17:32Donc, la Chine, là-dessus, j'ai envie de vous dire,
17:34ils avancent, quel que soit, entre guillemets,
17:36ce que les États-Unis font de l'autre côté.
17:38Ça les a plus incités à avancer.
17:40Une fois qu'on a dit ça,
17:41la Chine a quand même un sujet d'exportation,
17:44c'est-à-dire de trop plein de produits à exporter.
17:46Ça, ça reste là.
17:47Et ils ont aussi, et ça, c'est aussi clair,
17:49une économie interne qui fonctionne un peu plus au ralenti
17:53et donc qui doivent aussi booster.
17:54Mais ils ont les outils pour le faire.
17:56En tous les cas, ils n'ont pas ménagé ni leur peine,
17:58ni leur énergie, ni tout leur réseau
18:00pour avancer vite et se trouver d'autres partenaires.

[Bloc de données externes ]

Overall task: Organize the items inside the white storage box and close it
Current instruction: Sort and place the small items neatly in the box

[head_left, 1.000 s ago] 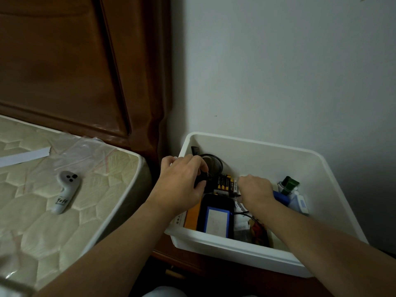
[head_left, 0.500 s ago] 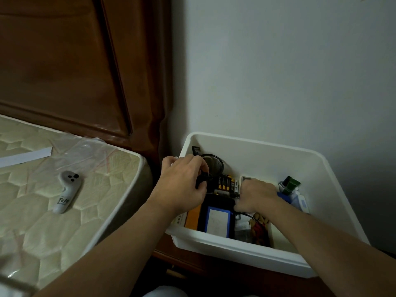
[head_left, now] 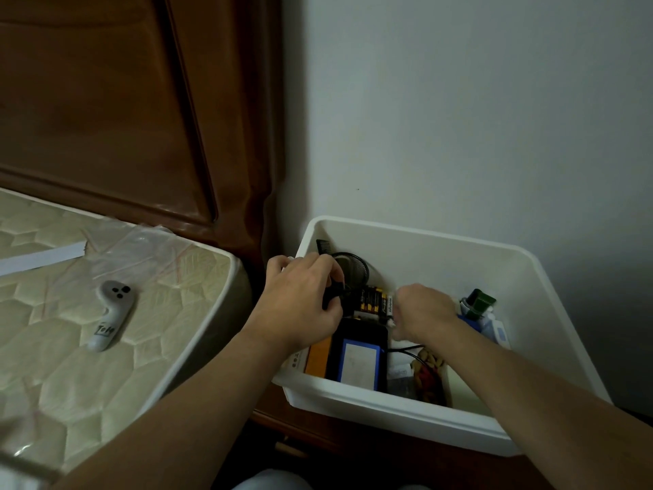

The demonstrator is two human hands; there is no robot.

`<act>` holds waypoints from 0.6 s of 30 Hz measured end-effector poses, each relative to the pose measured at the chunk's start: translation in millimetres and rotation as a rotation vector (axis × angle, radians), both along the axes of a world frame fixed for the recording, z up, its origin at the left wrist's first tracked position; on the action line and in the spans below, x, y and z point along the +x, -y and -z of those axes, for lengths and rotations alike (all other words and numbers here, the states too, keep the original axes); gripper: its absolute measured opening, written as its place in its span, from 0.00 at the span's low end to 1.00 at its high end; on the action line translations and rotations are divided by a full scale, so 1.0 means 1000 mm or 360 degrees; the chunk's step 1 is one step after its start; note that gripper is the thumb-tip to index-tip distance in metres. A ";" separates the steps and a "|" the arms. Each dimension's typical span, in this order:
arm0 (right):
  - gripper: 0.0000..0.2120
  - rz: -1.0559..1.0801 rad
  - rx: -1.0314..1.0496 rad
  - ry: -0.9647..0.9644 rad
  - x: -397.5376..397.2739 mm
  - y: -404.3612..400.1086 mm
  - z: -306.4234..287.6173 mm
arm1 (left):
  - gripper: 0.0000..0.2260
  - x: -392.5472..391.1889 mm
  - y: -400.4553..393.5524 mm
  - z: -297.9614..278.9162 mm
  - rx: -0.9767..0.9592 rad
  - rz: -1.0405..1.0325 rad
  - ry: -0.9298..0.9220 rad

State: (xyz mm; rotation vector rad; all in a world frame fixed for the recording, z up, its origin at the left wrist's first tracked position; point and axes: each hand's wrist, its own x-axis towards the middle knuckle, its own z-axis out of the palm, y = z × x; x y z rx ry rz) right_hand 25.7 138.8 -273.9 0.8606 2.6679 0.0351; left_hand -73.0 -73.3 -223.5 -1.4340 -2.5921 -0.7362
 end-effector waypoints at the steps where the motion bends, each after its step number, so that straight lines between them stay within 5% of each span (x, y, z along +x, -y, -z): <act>1: 0.13 -0.0056 0.0038 -0.0006 -0.001 0.001 0.000 | 0.12 0.000 0.000 0.000 0.0003 0.0000 0.0001; 18: 0.10 -0.0187 0.0213 0.0015 0.000 -0.001 0.013 | 0.16 -0.001 -0.001 0.004 0.0000 -0.0095 -0.0003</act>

18:02Donc, en effet, l'Europe,
18:04se pensant comme un grand ensemble,
18:07un grand groupe, un grand partenaire économique,
18:09devrait avoir une certaine forme de liberté de choix
18:12de ses partenaires et de travaux
18:14avec les uns et les autres,
18:15libres de ses intérêts.
18:17Ce n'est pas ce qui se passe,
18:18parce qu'on voit bien que, politiquement,
18:20il n'y a pas une vision commune,
18:21il n'y a pas une cohérence.
18:23Encore une fois, c'est toujours le péché originel
18:25de on a une monnaie unique,
18:26mais on n'a pas de budget unique,
18:27on n'a pas de politique industrielle unique.
18:30Très rapidement,
18:31parce qu'il nous reste quelques secondes.
18:33Vous travaillez beaucoup au Moyen-Orient,
18:34Anne-Laure Kichel.
18:36Est-ce qu'on parle des questions géopolitiques ?
18:38Enfin, on y a parlé,
18:39notamment avec ce qui se passe en Ukraine,
18:41mais on voit bien ce qui s'est passé
18:43hier au Qatar,
18:45où il y a eu un immeuble
18:47qui a été détruit par Israël,
18:50en disant qu'il y avait des dirigeants du Hamas dedans.
18:52La réaction très forte des pays arabes,
18:54quelles conséquences ça peut avoir ?
18:56C'est très intéressant,
18:57c'est encore un peu un inconnu,
18:58mais en tout cas, il y a eu un regroupement
19:01des pays du Golfe autour du Qatar.
19:03C'est quand même une image symbolique extrêmement forte,
19:05puisque si on se rappelle quelques années auparavant,
19:07le blocus du Qatar avait été décidé
19:10par les Émirats et l'Arabie Saouditée.
19:13Donc le fait que le chef des Émirats
19:16se soit tout de suite rendu à Doha,
19:18en soutien de l'Émir,
19:19c'est quelque chose de fort.
19:20Donc je pense qu'eux sont en train de re-réfléchir
19:24à leur stratégie, à leur politique.
19:25Certains ont même dit que faire des accords d'Abraham.
19:29Donc il y a vraiment quelque chose
19:30qui est en train de se passer là,
19:31parce qu'ils ont un lien très fort avec les États-Unis,
19:34commercial, on se rappelle de la tournée de Trump au Moyen-Orient,
19:37on sait aussi que le Qatar a une base militaire.
19:41Mais qu'est-ce qui se passe
19:42si cette sécurité américaine,
19:43finalement, n'est pas là pour les défendre ?
19:45Et donc, sachant qu'ils ont une puissance financière
19:47extrêmement forte, quoi en faire ?
19:49Oui, quoi en faire ?
19:49Ça va être la grande question,
19:50votre grande question en l'occurrence.
19:52Vous reviendrez nous voir,
19:53parce qu'à mon avis, il y a encore beaucoup d'interrogations,
19:55elles ne seront pas résolues d'ici là.
19:57Merci Anne-Laure Quichel d'avoir été avec nous.